> **RECORDED DATA**:
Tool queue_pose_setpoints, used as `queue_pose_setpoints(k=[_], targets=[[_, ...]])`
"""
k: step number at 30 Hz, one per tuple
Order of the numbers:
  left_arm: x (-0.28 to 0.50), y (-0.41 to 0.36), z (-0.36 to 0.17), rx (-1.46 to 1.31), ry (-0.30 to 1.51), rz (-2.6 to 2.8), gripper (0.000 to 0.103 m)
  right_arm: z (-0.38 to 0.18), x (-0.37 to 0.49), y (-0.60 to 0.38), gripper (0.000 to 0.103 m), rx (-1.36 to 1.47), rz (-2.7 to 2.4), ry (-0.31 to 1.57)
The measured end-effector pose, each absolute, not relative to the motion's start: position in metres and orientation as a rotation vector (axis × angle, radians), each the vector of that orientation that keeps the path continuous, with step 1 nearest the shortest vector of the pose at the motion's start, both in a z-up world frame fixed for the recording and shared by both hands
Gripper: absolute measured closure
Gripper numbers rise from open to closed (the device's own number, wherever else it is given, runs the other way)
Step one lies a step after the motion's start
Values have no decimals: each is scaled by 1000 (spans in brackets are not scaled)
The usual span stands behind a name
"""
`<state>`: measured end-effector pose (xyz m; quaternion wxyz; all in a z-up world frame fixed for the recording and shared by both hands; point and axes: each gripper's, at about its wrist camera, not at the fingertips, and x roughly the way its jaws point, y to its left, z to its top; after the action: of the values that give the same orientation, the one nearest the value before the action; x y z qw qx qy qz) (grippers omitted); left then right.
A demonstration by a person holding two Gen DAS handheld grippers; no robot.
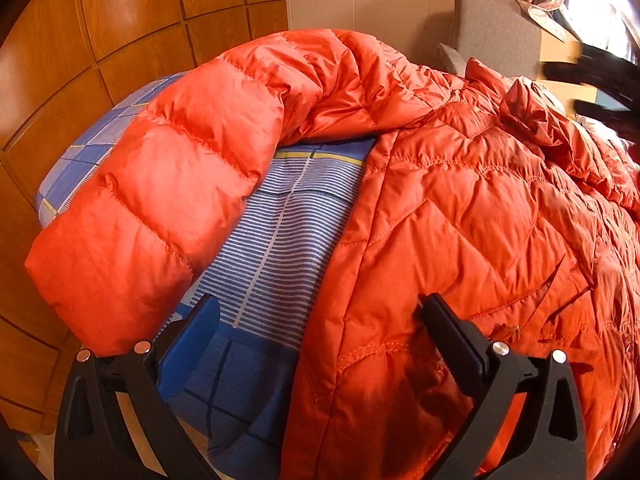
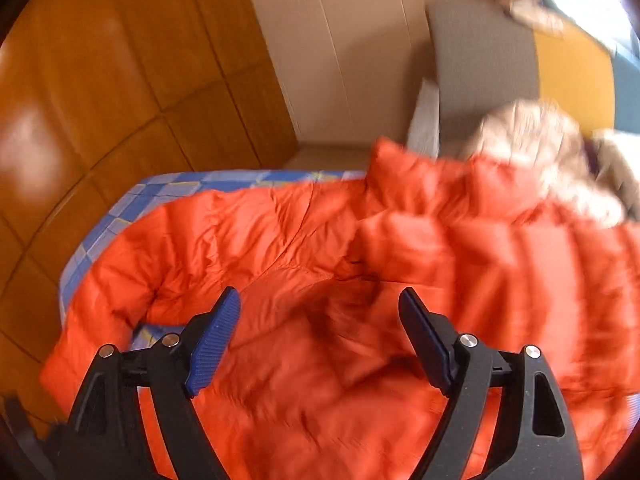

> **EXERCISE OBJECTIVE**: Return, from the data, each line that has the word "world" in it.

> **THE ANSWER**:
The measured end-effector pose, each absolute, not relative to the motion's start: position in metres and orientation as a rotation vector (axis × angle, radians), each the vector of that orientation that keeps the path continuous, with step 1 nearest the shortest vector of the pose at the motion's start, both in a z-up world frame fixed for the recording and shared by both hands
`<state>`: measured end-effector pose (xyz m; quaternion wxyz; all in a z-up world frame fixed for the recording and shared by both hands; point and axes: each gripper's, at about its wrist camera, not at the fingertips, and x roughly the way its jaws point, y to its left, z to its top; after the action: of the values that give the same orientation, the one nearest the value before the action; x y z qw qx qy qz) (grippers omitted); left then right.

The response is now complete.